Now that I have said these things, you who are listening to me should yourself marvel at what sort of zealous person he was before he was even living the zealous life and how he was a monk before he had even donned the monastic habit, going to church as was his custom and hearing the reading of the Scriptures as was his habit, and listening, not merely listening, but listening attentively, and not merely listening attentively, but also putting into practice what he heard, and even doing so before he heard it! In this way he heard and cried out like Israel of old: `we will put into practice and obey the words that the Lord our God has spoken. For when a person approaches the place where the word of God is spoken, he is ready to do the good that he will hear: it is as though he had already done it before he even heard it.

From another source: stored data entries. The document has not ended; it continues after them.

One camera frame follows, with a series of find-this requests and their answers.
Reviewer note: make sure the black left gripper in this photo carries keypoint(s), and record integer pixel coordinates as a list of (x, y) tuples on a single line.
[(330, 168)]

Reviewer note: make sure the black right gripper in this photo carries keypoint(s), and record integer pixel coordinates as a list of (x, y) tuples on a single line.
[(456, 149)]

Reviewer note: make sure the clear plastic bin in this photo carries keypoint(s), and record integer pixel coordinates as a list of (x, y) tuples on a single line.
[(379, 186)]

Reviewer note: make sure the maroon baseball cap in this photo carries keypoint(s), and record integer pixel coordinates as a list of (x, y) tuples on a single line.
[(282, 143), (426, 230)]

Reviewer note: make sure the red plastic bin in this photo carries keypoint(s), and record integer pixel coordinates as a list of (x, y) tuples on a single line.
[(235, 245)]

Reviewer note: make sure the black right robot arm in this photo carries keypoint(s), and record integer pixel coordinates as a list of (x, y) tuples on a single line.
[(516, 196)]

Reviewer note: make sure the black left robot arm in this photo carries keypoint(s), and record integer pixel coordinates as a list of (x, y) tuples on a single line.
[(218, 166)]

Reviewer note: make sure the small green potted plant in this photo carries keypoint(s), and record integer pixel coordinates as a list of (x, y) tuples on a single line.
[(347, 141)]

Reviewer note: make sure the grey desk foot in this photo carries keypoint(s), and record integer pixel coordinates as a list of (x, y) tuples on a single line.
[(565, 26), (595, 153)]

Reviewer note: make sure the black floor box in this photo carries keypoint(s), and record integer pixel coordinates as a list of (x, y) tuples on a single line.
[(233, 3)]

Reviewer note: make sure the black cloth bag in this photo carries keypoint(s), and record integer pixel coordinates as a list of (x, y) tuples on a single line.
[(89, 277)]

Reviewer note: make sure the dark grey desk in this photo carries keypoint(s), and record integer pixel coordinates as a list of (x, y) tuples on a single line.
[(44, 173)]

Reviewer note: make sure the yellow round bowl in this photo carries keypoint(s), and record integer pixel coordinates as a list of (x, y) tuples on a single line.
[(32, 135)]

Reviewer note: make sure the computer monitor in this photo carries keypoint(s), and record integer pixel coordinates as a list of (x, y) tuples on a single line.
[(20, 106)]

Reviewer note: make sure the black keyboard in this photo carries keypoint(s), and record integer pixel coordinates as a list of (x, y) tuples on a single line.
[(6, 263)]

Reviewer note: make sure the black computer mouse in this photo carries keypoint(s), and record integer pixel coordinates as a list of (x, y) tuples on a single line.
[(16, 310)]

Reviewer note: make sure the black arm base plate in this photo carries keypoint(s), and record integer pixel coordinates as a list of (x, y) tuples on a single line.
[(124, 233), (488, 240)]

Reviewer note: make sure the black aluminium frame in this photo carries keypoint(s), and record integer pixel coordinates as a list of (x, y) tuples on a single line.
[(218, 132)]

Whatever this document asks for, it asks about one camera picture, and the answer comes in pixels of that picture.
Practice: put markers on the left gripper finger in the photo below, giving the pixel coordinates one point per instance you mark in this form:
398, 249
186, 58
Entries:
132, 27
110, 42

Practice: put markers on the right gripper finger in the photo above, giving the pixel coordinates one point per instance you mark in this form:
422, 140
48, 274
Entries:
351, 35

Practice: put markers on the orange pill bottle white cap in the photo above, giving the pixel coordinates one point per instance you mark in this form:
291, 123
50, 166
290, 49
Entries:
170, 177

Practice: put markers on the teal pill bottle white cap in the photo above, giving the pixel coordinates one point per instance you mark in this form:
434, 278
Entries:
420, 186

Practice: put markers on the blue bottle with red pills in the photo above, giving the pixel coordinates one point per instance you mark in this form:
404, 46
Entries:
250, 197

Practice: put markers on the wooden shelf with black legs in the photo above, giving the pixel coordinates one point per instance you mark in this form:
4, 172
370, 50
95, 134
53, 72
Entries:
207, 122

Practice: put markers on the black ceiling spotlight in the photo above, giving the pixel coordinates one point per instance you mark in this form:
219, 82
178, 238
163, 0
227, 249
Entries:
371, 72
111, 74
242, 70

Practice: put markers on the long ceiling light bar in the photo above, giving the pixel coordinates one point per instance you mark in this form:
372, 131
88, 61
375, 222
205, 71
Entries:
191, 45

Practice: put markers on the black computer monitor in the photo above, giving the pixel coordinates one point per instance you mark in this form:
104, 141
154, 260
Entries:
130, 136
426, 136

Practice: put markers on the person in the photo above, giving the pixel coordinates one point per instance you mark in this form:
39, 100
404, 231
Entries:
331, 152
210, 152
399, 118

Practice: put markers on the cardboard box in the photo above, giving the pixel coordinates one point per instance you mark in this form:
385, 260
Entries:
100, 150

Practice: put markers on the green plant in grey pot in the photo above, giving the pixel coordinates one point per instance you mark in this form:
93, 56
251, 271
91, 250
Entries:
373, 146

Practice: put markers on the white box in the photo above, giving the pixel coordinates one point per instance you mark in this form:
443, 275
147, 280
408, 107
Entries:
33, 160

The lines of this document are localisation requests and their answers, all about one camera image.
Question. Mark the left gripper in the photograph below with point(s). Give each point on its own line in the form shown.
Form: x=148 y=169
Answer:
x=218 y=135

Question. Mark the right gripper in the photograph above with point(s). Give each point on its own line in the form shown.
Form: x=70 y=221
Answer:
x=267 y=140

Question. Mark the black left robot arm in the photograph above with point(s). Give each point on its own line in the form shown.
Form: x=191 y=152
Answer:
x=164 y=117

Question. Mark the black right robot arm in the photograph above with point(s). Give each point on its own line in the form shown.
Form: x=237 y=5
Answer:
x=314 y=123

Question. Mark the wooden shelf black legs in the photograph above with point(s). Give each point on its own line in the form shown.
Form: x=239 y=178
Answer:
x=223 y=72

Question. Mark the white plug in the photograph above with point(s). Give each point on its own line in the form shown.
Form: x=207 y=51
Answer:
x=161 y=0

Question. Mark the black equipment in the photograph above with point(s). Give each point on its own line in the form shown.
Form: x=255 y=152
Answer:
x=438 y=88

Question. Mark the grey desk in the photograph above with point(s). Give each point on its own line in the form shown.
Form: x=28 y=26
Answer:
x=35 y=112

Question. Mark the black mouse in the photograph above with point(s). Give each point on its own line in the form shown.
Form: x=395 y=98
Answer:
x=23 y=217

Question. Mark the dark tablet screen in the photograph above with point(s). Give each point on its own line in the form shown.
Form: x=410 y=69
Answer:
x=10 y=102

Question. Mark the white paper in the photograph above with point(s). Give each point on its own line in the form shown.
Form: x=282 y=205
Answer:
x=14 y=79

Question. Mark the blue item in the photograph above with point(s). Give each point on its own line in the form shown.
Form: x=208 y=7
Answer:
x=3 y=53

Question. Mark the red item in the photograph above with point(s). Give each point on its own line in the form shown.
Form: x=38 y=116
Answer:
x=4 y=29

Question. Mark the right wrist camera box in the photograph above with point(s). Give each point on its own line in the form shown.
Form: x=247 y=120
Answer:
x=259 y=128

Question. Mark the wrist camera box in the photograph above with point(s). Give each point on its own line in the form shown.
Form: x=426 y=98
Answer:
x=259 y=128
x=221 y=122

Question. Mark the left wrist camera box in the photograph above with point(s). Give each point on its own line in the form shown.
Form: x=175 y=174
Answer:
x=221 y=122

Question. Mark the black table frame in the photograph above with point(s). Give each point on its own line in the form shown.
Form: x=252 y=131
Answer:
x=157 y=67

Anthony was, therefore, virtuous by nature from the time he was little, just as babies come into the world without needing outside experts to teach them to eat or drink or sleep and other things of this sort; on the contrary, nature alone guides them in such natural matters. So Antony had no need for an outside teacher to teach him what is suitable; on the contrary, good disposition and reason drew him into the church and prepared his ear to hear and his heart to understand what was being read and gave him the will to do what he was told before he had even heard it.

For who is there among the historians who has not spoken about Anthony? Who is there among the writers to whom Anthony has not given material? Or who is there among the fathers who has not praised that blessed old man? For Athanasius said, `As for me, it is a great profit for me merely to remember Anthony’. If Basil [of Caesarea] wishes to list the names of the monks, he summons the name of Anthony for his readers . If Gregory [of Nazianzus] wishes to name Athanasius, he introduces Antony into his discourse. If John [Chrysostom] wishes to characterise those who have renounced the world, he says `like Anthony the Great’. If Cyril [of Alexandria] wishes to praise the monks of Egypt, he says `Emulate Antony’. If Severus [of Antioch] wishes to give an example of those who have conducted themselves well in the sensible world, he says ‘like Anthony the Great’. And above all of these, Apa Shenoute the truth-teller said, ‘If you gathered together all the monks in the world, there would not be a single Antony among them’.